I wrote poems in spiral notebooks, whole galaxies of phrases that could not save me. I wrote the word love so many times it started to look like a scratch I’d worried into the page. I wrote the word stay once, and the paper ripped clean through.
No one taught me how to be a person who keeps going. They taught me how to be polite while sinking. They taught me how to apologize for drowning quietly, so as not to disturb the guests. I learned to applaud other people’s survival stories with hands too numb to clap for my own.
I sit in the half-light and listen to the dog in the next apartment. He knows everything. He knows the moment I stand, the moment I falter, the moment I try to swallow the sky. When I weep he presses his body against the wall like a doorstop against a bad wind. Dogs believe you without paperwork. Dogs don’t make you audition for worth.
There’s a mirror across the room. It’s cracked the way truth gets cracked: nobody means to break it; they just can’t carry it without dropping something. I look at myself and try to remember if there was a version of me that wasn’t composed entirely of after. After they left. After I failed. After the last good thing forgot my name.
Rage arrives in me like a weather front: a hot gust, a pressure change, birds going silent. It’s not rage at a person, not really. It’s rage at the vacancy that follows people around and sits down in your chair when they leave. It’s rage at the empty place where I thought love was supposed to happen, like a train platform where announcements keep apologizing for delays. “We appreciate your patience,” the loudspeaker says into the bones. But patience, like everything else, runs out.
I’m not brave, but I am thorough. I inventory my heart and find rooms I never visited because I kept them clean for guests. The dust, insulted by my attention, rises up in small storms. On one shelf sit the words I wanted to say to my father; on another, a poem I would have read at a wedding that never occurred; and in the corner, a chair with the imprint of a body that didn’t stay long enough to leave a dent. My museum of almosts, admission perpetually free.
The sadness is not theatrical. It doesn’t throw itself down and wail. It’s a clerk who never clocks out, a hum you no longer hear until someone asks, “Do you hear that?” Then you can’t stop hearing it. It files every hour under insufficient. It prints a receipt for every failure and hands it to me with professional courtesy. I sign each one, years of signatures, my name getting smaller until it’s just a line.

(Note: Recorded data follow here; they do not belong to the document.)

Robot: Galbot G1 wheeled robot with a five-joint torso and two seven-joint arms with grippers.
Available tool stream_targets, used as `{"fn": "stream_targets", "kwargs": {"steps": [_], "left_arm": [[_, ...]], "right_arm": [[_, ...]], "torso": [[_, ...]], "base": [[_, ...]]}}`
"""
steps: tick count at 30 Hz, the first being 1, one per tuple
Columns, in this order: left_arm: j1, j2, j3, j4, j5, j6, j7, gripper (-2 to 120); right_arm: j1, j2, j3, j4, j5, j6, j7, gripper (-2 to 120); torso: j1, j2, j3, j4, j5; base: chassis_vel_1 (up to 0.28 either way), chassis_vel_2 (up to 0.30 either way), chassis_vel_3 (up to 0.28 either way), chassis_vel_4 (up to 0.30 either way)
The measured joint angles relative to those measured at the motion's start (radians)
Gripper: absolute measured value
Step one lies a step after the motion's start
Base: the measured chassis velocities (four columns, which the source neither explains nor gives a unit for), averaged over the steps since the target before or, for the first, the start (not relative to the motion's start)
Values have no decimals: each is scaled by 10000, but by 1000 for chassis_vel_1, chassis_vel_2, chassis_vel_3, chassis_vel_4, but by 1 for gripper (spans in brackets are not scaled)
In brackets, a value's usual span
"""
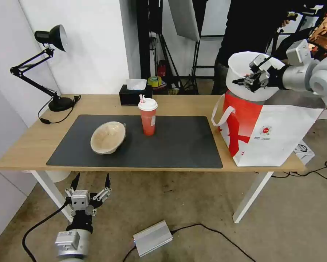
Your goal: Pick up the trash from the table and place it into the takeout bag.
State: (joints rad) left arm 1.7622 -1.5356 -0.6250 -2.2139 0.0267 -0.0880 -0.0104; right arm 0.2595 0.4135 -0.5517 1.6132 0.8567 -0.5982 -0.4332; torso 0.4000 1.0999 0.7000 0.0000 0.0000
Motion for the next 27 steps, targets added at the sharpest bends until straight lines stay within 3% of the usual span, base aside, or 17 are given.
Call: {"fn": "stream_targets", "kwargs": {"steps": [27], "left_arm": [[-61, 57, 57, 84, 10, 11, 5, 100]], "right_arm": [[-635, -586, 789, 43, -60, 123, -164, 0]], "torso": [[1, 2, 0, 0, 0]], "base": [[0, 0, 0, 0]]}}
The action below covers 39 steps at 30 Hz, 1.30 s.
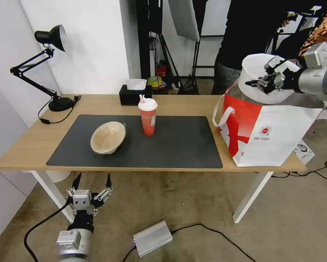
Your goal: Pick up the trash from the table and place it into the takeout bag.
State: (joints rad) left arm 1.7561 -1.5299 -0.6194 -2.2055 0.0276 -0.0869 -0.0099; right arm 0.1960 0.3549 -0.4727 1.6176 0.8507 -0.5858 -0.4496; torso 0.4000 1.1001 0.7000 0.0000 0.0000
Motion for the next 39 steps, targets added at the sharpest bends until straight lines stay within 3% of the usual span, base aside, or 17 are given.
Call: {"fn": "stream_targets", "kwargs": {"steps": [12, 26, 39], "left_arm": [[20, -6, 36, -49, 12, 4, 3, 100], [97, -20, 62, -145, 25, 2, 5, 100], [111, -108, 101, -131, 72, -8, 7, 100]], "right_arm": [[14, -246, 73, 180, 58, 19, -88, 0], [-1776, -588, 1506, 591, 20, 77, -87, 0], [-1971, -610, 1628, 594, -28, 166, -80, 0]], "torso": [[0, 0, 0, 0, -1], [-1, 0, 0, 0, 0], [-1, 0, 0, 0, 0]], "base": [[0, 0, 0, 0], [0, 0, 0, 0], [0, 0, 0, 0]]}}
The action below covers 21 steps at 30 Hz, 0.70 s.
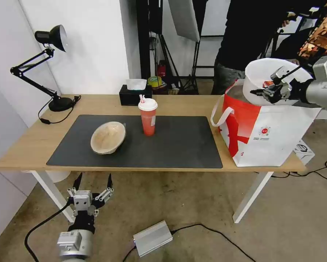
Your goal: Pick up the trash from the table and place it into the takeout bag.
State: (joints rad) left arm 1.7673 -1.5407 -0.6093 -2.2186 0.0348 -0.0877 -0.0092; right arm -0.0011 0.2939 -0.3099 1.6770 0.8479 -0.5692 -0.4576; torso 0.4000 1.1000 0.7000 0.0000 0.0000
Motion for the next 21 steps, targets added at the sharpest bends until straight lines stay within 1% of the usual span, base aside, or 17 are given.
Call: {"fn": "stream_targets", "kwargs": {"steps": [21], "left_arm": [[-65, -6, 39, 88, 12, -6, 5, 100]], "right_arm": [[-25, -173, 31, 428, 54, 16, -83, 0]], "torso": [[0, -2, 0, 0, 0]], "base": [[0, 0, 0, 0]]}}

And fear — fear is the usher that keeps me in my seat long after the story should have ended. I am afraid of dying alone, yes, but more than that, I am afraid of being unwitnessed. I can imagine the act, but not the absence, the way the room would go on arranging itself without me. Mornings I am not in. Afternoons where my cup dries into a fossil. Nights where the hallway learns my silence by heart and recites it to the radiator.
If I am confessing, let me confess this: I wanted to be ordinary. I wanted groceries and someone who remembered which bread to buy. I wanted a voice calling from the other room, asking if we were out of coffee filters, and the dull joy of answering yes. I wanted to be bored with a person and grateful for the privilege. But I was always either too much or not enough — a door stuck open, or a door that wouldn’t open at all.
Once, in a plastic chair under a church basement’s fluorescence, I said my name to a room of soft nods and folding chairs. “Keep coming back,” someone said, and I did, until my last sincerity ran out and my smile became inventory. No one was unkind. That’s the worst part. Evil I could have fought. Kind indifference has nothing for the fists to do.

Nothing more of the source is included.